El rancho de Polo quedaba allá donde empieza a trepar el volcán, al pie de unos caragos jloridos, al jaz de la vereda que lleva onde Meterio Ramos, cerca del cantón Guaruma. Entre pedrencos morados, hecho con paja de arroz y palma, el rancho miraba pa bajo, pa bajo, por encima de los grandes potreros del Derrumbadero, hasta el río Guachote quiba haciendo así, así, hasta perderse en la montaña. Encorralado en un requiebre, entre cocos y platanares, estaba el pueblo. Eran todas las casitas blancas y estaban echadas con los ojos abiertos. Como ganado arisco en desparpajo, iban allá los cerros atrompesándose unos con otros, o encaramándose al dir de brama.
La señá Manuela, la partera, dejó el guacal de café en la hornilla apagada, sobre el polvito azul de la ceniza, y con un palito encendido prendió la cabuya de su cigarro.
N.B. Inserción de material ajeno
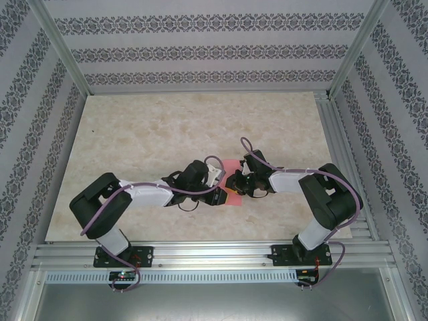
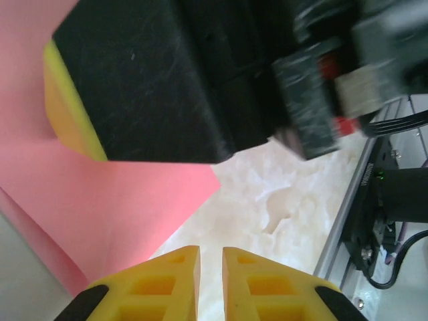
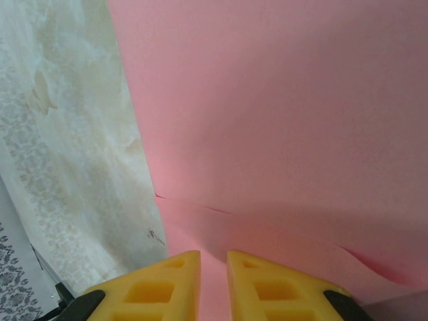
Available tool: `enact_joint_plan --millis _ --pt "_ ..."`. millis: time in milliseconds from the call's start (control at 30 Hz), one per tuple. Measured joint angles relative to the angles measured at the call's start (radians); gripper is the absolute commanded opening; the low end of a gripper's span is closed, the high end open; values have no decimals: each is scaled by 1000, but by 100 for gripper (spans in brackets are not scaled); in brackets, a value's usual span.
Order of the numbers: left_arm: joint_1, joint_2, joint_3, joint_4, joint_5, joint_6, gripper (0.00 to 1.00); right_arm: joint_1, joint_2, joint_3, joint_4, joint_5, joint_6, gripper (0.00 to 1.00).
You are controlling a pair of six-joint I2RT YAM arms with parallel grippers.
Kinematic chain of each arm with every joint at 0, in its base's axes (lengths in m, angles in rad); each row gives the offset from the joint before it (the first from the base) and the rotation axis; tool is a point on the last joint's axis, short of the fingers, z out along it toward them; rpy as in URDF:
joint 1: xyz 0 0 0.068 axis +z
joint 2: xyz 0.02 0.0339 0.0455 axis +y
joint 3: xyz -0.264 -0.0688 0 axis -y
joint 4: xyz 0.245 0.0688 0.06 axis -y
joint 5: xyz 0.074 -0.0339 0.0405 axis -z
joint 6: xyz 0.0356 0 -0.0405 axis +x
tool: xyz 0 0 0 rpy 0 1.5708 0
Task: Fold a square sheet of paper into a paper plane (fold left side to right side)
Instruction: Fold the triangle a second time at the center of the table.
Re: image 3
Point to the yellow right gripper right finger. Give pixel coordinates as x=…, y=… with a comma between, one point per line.
x=274, y=294

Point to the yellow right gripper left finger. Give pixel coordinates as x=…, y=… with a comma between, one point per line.
x=150, y=294

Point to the pink paper sheet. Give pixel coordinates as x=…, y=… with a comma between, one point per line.
x=267, y=117

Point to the aluminium mounting rail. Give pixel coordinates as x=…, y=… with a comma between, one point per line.
x=47, y=267

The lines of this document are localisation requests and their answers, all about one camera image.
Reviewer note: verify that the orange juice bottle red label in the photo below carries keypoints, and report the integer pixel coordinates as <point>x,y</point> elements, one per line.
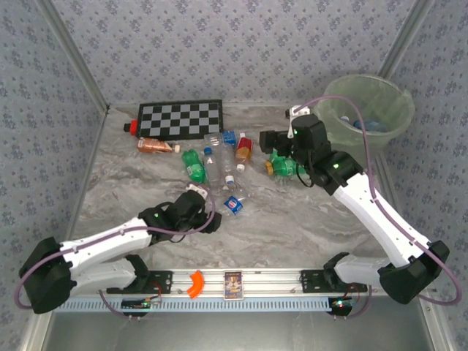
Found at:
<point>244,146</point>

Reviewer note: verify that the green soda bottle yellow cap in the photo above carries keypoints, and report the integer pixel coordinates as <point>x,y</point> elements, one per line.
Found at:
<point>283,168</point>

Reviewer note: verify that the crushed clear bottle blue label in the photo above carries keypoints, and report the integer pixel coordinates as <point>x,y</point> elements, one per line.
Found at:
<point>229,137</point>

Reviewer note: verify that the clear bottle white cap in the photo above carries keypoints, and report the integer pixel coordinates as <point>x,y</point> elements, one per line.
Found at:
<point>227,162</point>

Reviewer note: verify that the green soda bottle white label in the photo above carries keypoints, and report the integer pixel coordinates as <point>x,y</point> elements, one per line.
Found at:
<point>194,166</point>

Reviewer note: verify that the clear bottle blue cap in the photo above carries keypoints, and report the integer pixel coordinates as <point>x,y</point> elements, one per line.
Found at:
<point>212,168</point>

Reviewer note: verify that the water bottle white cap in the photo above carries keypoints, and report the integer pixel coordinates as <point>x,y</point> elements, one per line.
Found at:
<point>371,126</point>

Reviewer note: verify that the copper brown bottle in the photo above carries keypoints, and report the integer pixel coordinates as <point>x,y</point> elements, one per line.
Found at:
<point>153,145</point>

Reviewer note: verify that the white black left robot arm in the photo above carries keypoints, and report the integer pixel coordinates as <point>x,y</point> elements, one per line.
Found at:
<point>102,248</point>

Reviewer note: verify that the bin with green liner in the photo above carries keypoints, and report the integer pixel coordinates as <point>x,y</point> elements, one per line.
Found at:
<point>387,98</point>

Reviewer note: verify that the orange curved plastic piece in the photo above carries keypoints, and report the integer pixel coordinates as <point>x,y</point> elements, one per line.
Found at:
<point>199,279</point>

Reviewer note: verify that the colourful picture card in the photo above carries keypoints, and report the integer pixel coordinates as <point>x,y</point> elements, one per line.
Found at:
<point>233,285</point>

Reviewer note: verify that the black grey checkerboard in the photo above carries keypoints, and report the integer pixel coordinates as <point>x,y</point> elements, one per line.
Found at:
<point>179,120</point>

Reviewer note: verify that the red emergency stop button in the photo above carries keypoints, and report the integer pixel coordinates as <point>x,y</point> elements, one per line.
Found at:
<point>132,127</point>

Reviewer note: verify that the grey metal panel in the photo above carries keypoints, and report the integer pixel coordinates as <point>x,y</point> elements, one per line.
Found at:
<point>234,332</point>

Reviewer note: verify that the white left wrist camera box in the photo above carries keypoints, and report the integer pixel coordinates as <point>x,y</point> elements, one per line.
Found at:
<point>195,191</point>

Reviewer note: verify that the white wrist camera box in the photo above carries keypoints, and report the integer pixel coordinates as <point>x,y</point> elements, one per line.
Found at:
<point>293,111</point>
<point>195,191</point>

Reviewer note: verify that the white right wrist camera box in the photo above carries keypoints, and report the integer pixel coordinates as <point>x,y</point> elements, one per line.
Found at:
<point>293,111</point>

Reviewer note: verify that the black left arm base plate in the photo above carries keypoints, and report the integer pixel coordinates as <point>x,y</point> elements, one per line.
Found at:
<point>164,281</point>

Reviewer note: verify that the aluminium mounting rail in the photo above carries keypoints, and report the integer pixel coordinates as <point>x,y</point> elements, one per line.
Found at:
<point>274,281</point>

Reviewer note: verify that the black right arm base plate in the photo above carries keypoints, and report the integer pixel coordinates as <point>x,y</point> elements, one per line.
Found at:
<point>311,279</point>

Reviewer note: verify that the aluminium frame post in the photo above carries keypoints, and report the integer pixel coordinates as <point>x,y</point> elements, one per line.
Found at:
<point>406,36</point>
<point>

Con un ojo apagado por el humo, le dijo a Polo para cerrar plática:

—Ve vos, yo sé lo que te digo: nuai más dolor quel de parir...

Polo asintió, con sencilla nobleza de irnorante. Se despidió la vieja y se fue; y el indio, que vivía solo allí, descolgó la guitarra, como quien apecha la tristeza sin temor; y liayudó al cielo a dir pariendo estrellas en la tarde.

                                                                      * * *
De allá de la carretera, de bien abajo, venía cargando con ella. La bían arronjado diun utomóvil. Él bíavisto el empujón y el barquinazo. Iban todos bolos y ella lloraba a gritos. Cayó en pinganiyas, y, dando una güeltereta, sembró la cara en el lodo y se quedó aletiando. Él la pepenó y, como no había dónde, se la llevó cargando al rancho; cuesta arriba, cuesta arriba, sudoso y enlodado. Ella sangriaba y sequejaba. Por dos veces la bía apiado para que arrojara. Arrojaba un piro espumoso y hediondo y diay sedesmayaba.
Entró con ella apenas; la puso en la cama y empezó a lavarle la cara con un trapo mojado. A la luz del candil vido, al ir borrando, que tenía la cara chula. El pelo lo andaba al jaz de la nuca; era blanca y suavecita, suavecita como algodón de ceiba. Cuando abrió los ojos vido que los tenía prietos y brillosos, como charcos diagua en noche de relámpagos.

                                                                      * * *
Se quedó allí mientras se curaba. Había pasado una goma feya, que le bajó con chaparro. Con la sobada que le dio en la pierna, bajó la hinchazón. Podía apenas dar pasitos, renqueando y quejándose. Pasaba todo el día tirada boca arriba en la cama, descalza su blancura y triste el negror de sus ojos que le sonreiban agradecidos. Se dormía, se dormía..., y él la veiya desde el taburete, medio envuelta en el perraje, con el pelo en la cara, acuchuyada toda ella, dándole el redondo de su cuerpo con un abandono que le hacía temblar y herver. Cuando estaba projunda, él se acercaba y se inclinaba. Guelía ansina como una jlor de no sé qué, con un perjume que mareya y que da jiebre. Pero Polo sabía, en su sencilla nobleza de irnorante, que nuay que conjundir la caridá...

                                                                       * * *
—Usté, ¿dióndés?
—¿Yo?..., de la capital... —¿Por qué la embolaron y larronjaron?...
—Por bandidos que son. Les pegué en la cara y les di de patadas y entonces me aventaron los malditos...


Polo quería decir algo, quería sacar ajuera el ñudo que se le bía hecho en la garganta; pero no salía: era como una espina de pescado y no salía más que por los ojos. Ella lo miraba sonriente. Para animarlo, le dijo:
—¿Qué no me mira que soy «brusca»?
Él no comprendió aquel término urbano. ¡Ah, si lo hubiera dicho con P, qué feliz habría sido!

—¡Qué brusca va ser usté!...

Ella respetó aquello que creyó ser una ilusión de pureza. Él sin duda la tomaba por niña.

                                                                            * * *
Se separaron en el crucero de los caminos. Allá en el plan. Se miraron fijo un rato, mientras cantaban los pijuyos. Ella le cogió las manos y se las besó, se le atrinquetió en el pecho, y ligerito, le dio un beso en la cara y se alejó renquiando. Él quedó como sembrado. Rígido como trotón de cerco, mirándoladirse, pelona y chula, chiquita y blanca. Cuando descruzó, lo voltio a mirar parándose un momento y le dijo adiós con los dedos. Él, sin juerzas casi, le meció la mano.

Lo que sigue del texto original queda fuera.